**What the exercise asks**
Show only those lines of the entries where the string "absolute" is found.
▬▬▬▬▬▬▬▬▬▬
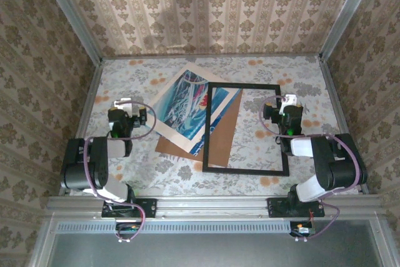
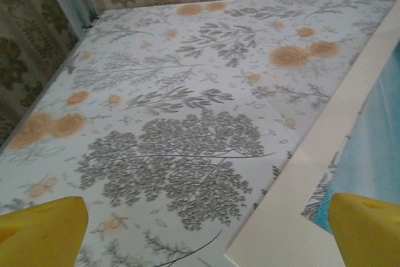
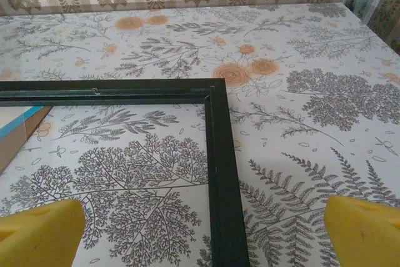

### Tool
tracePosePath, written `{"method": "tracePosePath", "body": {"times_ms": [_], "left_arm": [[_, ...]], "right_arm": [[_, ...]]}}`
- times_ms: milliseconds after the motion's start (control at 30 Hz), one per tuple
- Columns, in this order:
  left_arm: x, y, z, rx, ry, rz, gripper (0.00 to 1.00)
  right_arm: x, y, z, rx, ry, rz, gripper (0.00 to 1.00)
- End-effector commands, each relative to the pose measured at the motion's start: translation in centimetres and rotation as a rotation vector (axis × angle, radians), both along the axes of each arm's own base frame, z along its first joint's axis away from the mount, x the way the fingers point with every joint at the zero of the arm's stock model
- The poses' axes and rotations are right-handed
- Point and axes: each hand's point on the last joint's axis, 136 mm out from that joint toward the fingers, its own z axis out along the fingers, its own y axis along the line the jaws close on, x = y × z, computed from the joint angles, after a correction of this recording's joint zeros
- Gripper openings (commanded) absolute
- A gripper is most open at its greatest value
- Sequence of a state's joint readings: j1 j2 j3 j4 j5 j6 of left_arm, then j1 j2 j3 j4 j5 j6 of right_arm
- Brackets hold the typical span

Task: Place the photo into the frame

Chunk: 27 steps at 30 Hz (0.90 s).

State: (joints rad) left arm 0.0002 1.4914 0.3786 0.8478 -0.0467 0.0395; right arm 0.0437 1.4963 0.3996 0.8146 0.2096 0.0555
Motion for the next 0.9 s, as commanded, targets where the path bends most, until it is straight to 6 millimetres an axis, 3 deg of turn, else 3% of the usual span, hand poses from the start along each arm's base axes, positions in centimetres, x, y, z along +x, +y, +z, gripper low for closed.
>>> {"method": "tracePosePath", "body": {"times_ms": [0,133,233,300,400,500,567,700,867], "left_arm": [[-0.1,1.4,3.1,-0.021,-0.033,0.078,1.0],[-1.2,3.3,5.9,-0.123,-0.039,0.206,1.0],[-1.8,3.1,6.9,-0.237,-0.022,0.211,1.0],[-1.9,1.7,7.3,-0.327,0.005,0.169,1.0],[-1.9,-2.1,7.6,-0.481,0.064,0.042,1.0],[-2.6,-7.0,7.8,-0.547,0.12,-0.093,1.0],[-3.4,-10.2,7.8,-0.53,0.167,-0.176,0.99],[-4.7,-14.5,7.1,-0.458,0.25,-0.26,0.98],[-4.7,-17.6,7.1,-0.437,0.285,-0.342,0.98]], "right_arm": [[-0.6,-0.9,3.2,0.002,-0.045,-0.057,1.0],[-2.1,-2.9,6.9,0.065,-0.074,-0.197,1.0],[-3.4,-3.6,9.1,0.158,-0.07,-0.276,1.0],[-3.5,-2.2,9.9,0.249,-0.021,-0.235,0.99],[-3.2,1.5,10.3,0.262,0.053,-0.113,0.97],[-3.2,5.2,9.1,0.203,0.19,-0.031,0.97],[-3.0,6.3,7.8,0.148,0.312,-0.007,0.96],[-1.8,5.3,5.6,0.035,0.474,0.016,0.87],[-0.1,2.5,1.4,0.13,0.656,0.019,0.85]]}}
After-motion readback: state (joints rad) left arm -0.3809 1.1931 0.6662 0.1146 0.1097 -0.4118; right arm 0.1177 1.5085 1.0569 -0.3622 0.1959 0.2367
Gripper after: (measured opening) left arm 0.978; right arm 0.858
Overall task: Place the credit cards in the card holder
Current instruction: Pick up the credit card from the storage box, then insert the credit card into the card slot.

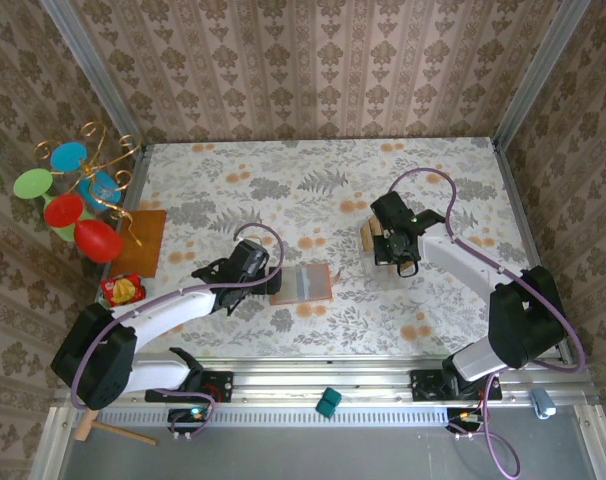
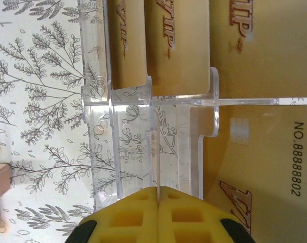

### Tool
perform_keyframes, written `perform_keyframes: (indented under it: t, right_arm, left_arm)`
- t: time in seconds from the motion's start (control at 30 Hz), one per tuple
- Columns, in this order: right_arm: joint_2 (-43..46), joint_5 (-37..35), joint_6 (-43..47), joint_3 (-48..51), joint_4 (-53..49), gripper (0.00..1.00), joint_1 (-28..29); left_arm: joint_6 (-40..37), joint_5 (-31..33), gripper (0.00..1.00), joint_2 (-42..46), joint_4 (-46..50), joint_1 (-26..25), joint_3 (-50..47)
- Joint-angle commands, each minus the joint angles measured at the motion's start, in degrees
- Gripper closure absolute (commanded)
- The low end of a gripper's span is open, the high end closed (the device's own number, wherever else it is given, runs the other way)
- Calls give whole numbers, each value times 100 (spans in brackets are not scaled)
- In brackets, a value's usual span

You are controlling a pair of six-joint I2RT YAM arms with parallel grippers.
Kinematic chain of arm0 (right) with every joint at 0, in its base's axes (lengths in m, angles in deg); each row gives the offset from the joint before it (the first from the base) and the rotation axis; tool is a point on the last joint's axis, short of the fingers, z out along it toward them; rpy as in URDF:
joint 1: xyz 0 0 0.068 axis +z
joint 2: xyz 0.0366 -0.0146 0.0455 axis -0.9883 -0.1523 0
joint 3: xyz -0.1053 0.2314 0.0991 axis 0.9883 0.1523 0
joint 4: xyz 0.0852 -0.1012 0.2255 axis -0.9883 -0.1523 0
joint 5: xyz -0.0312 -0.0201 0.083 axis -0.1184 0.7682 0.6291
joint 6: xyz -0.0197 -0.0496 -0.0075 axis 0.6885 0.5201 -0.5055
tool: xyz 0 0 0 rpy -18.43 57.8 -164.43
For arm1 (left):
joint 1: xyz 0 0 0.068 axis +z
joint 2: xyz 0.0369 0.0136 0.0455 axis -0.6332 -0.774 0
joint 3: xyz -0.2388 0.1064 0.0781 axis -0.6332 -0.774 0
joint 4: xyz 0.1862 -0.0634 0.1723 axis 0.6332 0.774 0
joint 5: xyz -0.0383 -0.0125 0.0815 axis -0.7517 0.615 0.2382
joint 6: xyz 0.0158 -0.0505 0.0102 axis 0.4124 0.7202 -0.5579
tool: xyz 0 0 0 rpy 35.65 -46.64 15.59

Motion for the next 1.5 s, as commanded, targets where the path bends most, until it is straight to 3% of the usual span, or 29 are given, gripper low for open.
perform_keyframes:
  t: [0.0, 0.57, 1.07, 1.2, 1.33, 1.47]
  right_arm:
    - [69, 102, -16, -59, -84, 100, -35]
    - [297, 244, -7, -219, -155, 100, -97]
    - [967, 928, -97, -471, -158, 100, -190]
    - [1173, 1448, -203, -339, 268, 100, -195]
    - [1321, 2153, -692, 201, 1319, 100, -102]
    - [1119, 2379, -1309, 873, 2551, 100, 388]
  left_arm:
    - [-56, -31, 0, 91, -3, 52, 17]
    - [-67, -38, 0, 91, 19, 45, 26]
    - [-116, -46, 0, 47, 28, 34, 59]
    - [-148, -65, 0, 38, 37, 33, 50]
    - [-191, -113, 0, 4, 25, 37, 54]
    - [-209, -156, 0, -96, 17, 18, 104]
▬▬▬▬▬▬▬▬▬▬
**Output below**
- Gripper openings (commanded) absolute
- Gripper closure absolute (commanded)

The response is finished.